*** Task input Section Begins ***

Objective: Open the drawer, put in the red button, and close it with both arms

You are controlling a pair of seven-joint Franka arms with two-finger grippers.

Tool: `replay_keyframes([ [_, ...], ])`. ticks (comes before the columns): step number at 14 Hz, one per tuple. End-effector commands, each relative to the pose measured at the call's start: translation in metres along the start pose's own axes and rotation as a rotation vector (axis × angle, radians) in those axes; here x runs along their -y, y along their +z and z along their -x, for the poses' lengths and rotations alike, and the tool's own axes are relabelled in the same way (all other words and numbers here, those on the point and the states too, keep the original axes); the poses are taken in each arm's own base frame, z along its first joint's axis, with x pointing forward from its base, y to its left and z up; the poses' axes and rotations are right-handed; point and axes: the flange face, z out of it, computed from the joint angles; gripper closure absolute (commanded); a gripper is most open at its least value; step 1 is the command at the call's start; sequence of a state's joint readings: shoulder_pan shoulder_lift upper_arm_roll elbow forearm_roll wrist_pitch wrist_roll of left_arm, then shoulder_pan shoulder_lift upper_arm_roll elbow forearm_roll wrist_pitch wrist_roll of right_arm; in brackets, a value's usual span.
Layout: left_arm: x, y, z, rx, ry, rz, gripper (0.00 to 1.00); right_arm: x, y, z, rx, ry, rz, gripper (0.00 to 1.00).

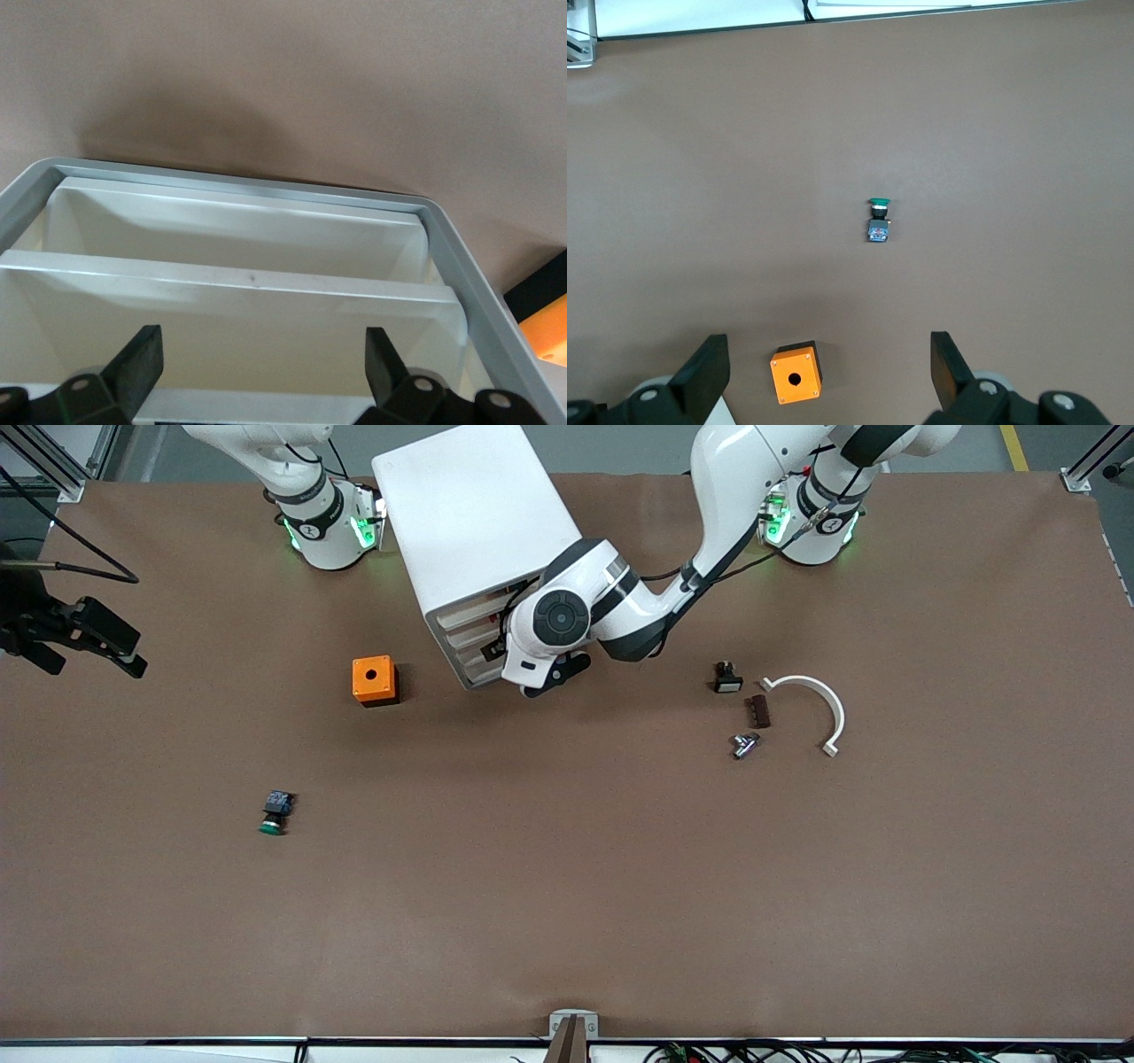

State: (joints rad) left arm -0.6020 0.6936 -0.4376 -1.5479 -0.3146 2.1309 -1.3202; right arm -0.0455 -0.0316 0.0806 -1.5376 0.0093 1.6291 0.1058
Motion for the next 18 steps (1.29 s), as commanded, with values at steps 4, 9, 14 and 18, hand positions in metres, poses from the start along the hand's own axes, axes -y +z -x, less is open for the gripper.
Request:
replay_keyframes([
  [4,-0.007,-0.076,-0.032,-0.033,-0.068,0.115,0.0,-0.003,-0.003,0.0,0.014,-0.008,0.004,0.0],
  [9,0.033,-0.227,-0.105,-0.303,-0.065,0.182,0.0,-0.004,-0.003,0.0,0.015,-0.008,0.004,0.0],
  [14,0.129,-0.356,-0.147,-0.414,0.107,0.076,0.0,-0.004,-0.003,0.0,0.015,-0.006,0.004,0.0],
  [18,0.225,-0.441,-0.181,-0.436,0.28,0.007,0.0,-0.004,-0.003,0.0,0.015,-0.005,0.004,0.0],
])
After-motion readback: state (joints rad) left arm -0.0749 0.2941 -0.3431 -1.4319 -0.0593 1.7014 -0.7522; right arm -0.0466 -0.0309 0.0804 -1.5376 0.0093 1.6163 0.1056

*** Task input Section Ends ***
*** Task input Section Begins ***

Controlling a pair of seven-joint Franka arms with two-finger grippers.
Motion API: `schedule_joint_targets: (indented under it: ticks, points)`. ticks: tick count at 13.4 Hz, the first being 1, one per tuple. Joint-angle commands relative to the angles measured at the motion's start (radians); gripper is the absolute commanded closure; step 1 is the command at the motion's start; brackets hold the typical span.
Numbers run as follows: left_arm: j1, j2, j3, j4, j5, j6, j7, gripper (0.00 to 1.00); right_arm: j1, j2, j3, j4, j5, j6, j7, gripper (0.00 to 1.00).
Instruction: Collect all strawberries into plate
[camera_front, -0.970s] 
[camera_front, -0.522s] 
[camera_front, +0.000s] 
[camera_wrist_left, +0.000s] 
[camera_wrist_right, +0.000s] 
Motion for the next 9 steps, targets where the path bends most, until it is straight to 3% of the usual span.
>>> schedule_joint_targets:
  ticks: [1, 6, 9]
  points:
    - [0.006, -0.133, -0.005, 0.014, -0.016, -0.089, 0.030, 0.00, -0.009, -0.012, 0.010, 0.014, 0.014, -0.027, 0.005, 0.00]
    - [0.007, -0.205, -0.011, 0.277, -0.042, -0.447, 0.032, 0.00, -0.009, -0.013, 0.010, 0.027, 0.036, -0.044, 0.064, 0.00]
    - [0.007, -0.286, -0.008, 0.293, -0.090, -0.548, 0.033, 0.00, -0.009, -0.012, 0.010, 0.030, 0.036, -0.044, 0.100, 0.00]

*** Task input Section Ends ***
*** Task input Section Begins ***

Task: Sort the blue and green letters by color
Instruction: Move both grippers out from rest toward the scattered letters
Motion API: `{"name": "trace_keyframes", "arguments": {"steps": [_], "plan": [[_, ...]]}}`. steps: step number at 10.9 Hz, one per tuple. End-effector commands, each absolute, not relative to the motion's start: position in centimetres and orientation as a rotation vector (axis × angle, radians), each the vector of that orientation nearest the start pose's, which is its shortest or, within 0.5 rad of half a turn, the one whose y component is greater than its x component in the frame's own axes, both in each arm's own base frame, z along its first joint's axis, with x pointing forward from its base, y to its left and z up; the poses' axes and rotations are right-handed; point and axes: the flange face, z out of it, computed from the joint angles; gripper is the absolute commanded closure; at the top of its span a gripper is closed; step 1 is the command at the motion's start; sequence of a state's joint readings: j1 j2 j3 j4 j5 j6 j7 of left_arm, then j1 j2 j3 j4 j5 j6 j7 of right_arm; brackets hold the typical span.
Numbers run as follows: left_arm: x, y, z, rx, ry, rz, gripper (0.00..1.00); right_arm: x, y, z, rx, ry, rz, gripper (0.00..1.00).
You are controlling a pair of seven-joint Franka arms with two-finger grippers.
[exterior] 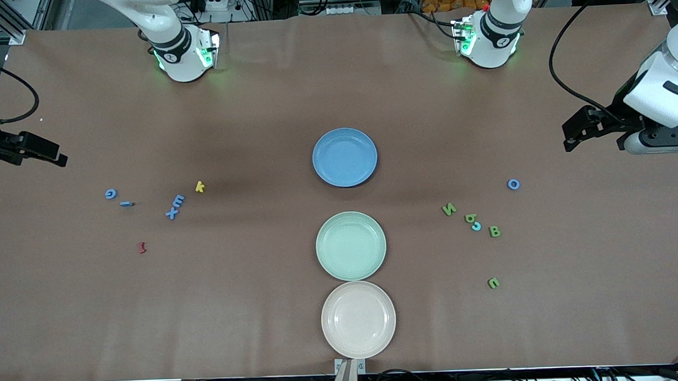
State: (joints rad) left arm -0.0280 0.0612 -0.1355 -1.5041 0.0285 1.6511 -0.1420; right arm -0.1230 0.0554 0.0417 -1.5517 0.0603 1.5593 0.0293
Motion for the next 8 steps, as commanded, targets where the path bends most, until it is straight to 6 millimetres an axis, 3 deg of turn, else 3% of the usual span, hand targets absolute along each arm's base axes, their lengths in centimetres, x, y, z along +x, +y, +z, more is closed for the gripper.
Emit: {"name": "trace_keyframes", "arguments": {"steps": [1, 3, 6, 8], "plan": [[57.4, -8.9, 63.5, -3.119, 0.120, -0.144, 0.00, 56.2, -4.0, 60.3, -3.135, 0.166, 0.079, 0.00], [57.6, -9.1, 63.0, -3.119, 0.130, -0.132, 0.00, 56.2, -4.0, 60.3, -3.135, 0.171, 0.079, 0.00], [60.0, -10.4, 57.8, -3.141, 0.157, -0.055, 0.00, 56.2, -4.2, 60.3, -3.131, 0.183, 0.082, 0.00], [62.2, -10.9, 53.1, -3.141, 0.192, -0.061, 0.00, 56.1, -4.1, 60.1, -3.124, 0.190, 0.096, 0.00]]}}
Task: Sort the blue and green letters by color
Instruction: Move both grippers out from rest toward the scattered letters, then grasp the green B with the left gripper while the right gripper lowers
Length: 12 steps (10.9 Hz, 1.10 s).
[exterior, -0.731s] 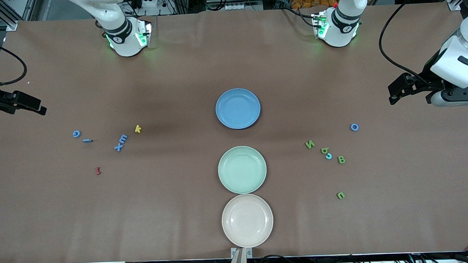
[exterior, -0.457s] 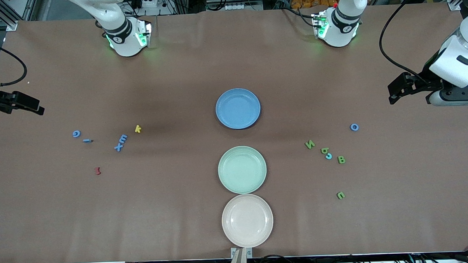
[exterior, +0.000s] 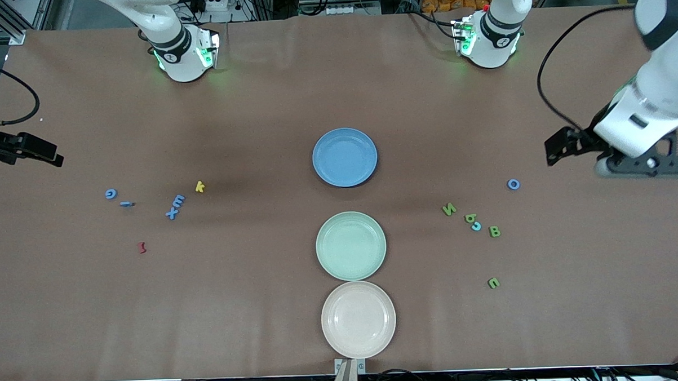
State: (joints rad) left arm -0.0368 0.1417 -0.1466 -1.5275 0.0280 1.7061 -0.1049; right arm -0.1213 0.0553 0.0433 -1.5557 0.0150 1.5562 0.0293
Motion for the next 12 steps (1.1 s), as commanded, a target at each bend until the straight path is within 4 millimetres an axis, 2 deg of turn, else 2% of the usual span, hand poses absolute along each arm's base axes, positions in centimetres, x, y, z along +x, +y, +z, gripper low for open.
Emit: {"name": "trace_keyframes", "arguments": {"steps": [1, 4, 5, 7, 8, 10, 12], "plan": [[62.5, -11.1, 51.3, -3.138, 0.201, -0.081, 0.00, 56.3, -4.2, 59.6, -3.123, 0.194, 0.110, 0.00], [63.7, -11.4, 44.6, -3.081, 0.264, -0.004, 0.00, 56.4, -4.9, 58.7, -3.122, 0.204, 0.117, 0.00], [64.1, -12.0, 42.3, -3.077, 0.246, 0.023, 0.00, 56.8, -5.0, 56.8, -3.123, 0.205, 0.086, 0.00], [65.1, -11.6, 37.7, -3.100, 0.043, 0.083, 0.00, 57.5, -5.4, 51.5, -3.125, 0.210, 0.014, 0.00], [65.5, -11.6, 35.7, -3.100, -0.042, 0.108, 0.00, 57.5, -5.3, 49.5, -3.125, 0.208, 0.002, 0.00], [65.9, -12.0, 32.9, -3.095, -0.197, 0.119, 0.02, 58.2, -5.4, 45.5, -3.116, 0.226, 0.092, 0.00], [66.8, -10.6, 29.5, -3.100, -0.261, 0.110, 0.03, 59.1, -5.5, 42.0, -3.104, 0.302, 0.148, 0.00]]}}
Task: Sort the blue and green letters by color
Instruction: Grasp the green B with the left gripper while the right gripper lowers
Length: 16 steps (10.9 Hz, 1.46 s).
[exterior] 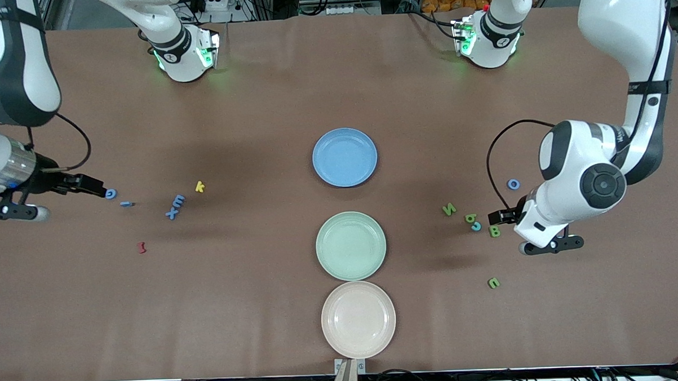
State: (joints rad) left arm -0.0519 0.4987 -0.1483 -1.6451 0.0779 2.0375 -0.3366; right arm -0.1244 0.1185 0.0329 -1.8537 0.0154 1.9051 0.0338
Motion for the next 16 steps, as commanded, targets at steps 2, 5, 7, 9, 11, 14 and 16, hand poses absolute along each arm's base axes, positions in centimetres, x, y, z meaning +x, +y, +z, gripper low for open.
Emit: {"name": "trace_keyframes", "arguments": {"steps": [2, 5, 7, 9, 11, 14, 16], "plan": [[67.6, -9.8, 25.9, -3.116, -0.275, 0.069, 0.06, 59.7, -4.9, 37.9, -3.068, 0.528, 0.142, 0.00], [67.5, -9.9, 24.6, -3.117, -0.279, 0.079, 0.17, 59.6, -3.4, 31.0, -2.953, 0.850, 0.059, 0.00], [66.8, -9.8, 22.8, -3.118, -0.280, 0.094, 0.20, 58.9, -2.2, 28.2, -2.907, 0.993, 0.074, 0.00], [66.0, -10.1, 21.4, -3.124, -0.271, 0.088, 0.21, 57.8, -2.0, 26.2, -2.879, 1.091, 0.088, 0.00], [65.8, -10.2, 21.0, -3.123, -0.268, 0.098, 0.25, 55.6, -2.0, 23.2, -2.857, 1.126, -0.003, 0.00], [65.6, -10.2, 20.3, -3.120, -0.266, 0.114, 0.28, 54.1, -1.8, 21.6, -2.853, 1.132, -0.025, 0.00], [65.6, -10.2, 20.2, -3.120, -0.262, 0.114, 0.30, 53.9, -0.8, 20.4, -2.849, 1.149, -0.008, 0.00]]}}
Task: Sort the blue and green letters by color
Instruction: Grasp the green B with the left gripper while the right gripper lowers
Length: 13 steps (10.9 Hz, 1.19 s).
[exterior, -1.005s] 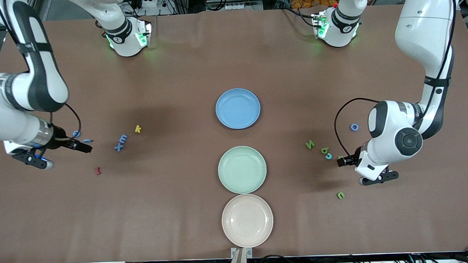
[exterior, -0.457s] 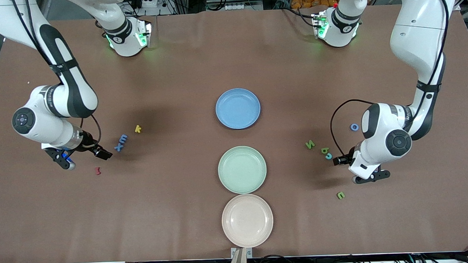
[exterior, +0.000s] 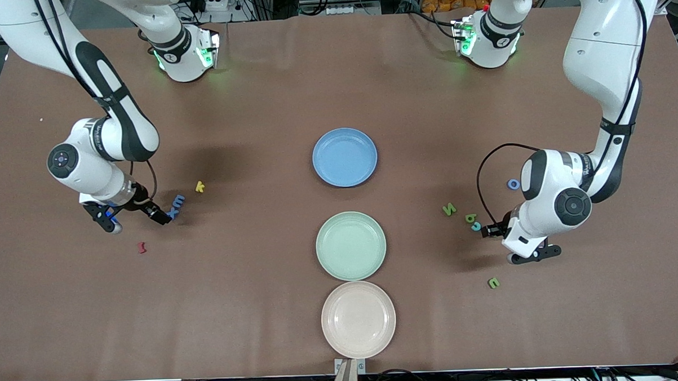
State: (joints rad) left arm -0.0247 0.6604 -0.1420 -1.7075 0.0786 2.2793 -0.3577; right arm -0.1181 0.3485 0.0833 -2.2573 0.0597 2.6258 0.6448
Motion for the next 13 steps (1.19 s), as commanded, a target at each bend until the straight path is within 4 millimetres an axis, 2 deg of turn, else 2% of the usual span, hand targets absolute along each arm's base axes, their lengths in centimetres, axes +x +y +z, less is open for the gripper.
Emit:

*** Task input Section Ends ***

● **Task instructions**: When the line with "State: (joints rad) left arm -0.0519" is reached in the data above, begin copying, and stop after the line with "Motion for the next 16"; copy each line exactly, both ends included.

● **Reply**:
State: (joints rad) left arm -0.0519 0.4987 -0.1483 -1.6451 0.0779 2.0375 -0.3366; right arm -0.1244 0.1185 0.0329 -1.8537 0.0154 1.9051 0.0338
Motion for the next 16 steps, as commanded, targets at steps 2, 5, 7, 9, 11, 14 and 16, hand poses absolute along each arm's base axes, positions in centimetres, x, y, z meaning +x, +y, +z, gripper low for open.

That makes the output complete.